India’s Gateway

17 Oct 2015 — 21 Feb 2016 at New Walk Museum & Art Gallery in Leicester, United Kingdom

20 OCTOBER 2015
India's Gateway - Agricultural workers on bike © Tim Smith
India's Gateway - Agricultural workers on bike © Tim Smith

A new touring exhibition that explores the relationship between Gujarat, Mumbai and Britain over four centuries opens in Leicester this weekend.

‘India’s Gateway: Gujarat, Mumbai and Britain’ opens at New Walk Museum from Saturday (17 Oct) for four months.

The exhibition features photographs and film shot in India by UK photographer Tim Smith and Indian film-makers Amit Madheshiya and Shirley Abraham.

It weaves together photographs and film with personal stories to explore the history of Gujarat and Mumbai as centres of trade and migration and the lives and experience of Gujarati communities today.

The exhibition is a national touring show organised by Oriental Arts and Tim Smith, which will also visit London, Lancashire and Yorkshire, It is supported using public funding by the National Lottery through Arts Council England.

Sponsorship has also been provided by Yorkshire-based restaurant Prashad.

Photographer Tim Smith said: “From food, film and fashion to trade and industry, interest in India is booming, and Gujarat and Mumbai are leading the way.

“The exhibition is inspired by the region’s vibration mix of cultures, and how that mix has been shaped by a rich history of trade, seafaring, migration and its close connections with Britain.

“It’s been fantastic to work with many different communities, here and in India, and lots of people have contributed their ideas and stories.”

The city council’s museums service has been working with local communities to add an extra dimension to the exhibition.

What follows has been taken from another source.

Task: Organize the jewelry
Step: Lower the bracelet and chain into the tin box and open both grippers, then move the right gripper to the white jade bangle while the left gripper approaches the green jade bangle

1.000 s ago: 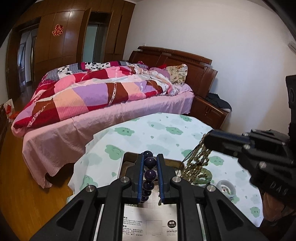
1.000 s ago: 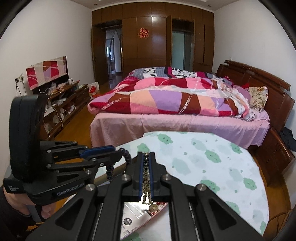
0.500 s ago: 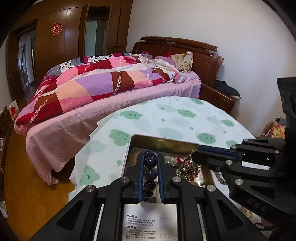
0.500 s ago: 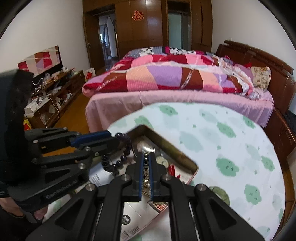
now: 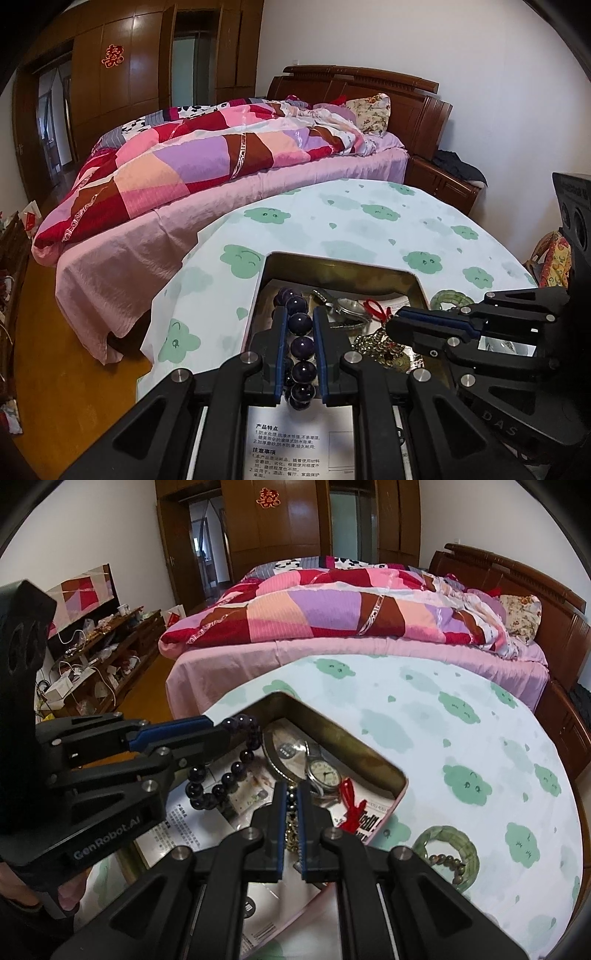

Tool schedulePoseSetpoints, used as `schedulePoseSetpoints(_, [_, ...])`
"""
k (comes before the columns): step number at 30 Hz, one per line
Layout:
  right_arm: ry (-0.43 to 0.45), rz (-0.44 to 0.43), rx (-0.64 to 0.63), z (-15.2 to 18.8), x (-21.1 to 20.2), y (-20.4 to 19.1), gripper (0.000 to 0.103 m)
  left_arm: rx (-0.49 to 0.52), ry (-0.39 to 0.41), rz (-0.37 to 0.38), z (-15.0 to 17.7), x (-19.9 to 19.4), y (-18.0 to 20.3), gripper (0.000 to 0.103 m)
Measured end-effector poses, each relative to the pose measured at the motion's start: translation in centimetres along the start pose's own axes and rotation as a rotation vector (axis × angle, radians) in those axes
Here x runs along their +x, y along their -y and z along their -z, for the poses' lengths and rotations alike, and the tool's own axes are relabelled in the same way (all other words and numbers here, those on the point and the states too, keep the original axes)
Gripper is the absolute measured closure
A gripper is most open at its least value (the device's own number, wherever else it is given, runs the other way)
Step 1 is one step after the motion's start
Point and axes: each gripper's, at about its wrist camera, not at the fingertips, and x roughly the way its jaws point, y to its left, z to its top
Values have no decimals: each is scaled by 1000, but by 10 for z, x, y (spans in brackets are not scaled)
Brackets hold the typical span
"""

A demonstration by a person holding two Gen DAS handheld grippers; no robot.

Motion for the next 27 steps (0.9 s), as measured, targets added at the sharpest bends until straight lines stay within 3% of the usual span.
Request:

‘Leicester Perspectives on Gujarat’ collects objects, photos and artwork from local people that will exhibited alongside the touring show.

Cllr Piara Singh Clair, Assistant City Mayor for culture heritage and sport, said: “This fascinating touring exhibition has been given a unique local perspective thanks to the community volunteers who have been working with our museums teams.”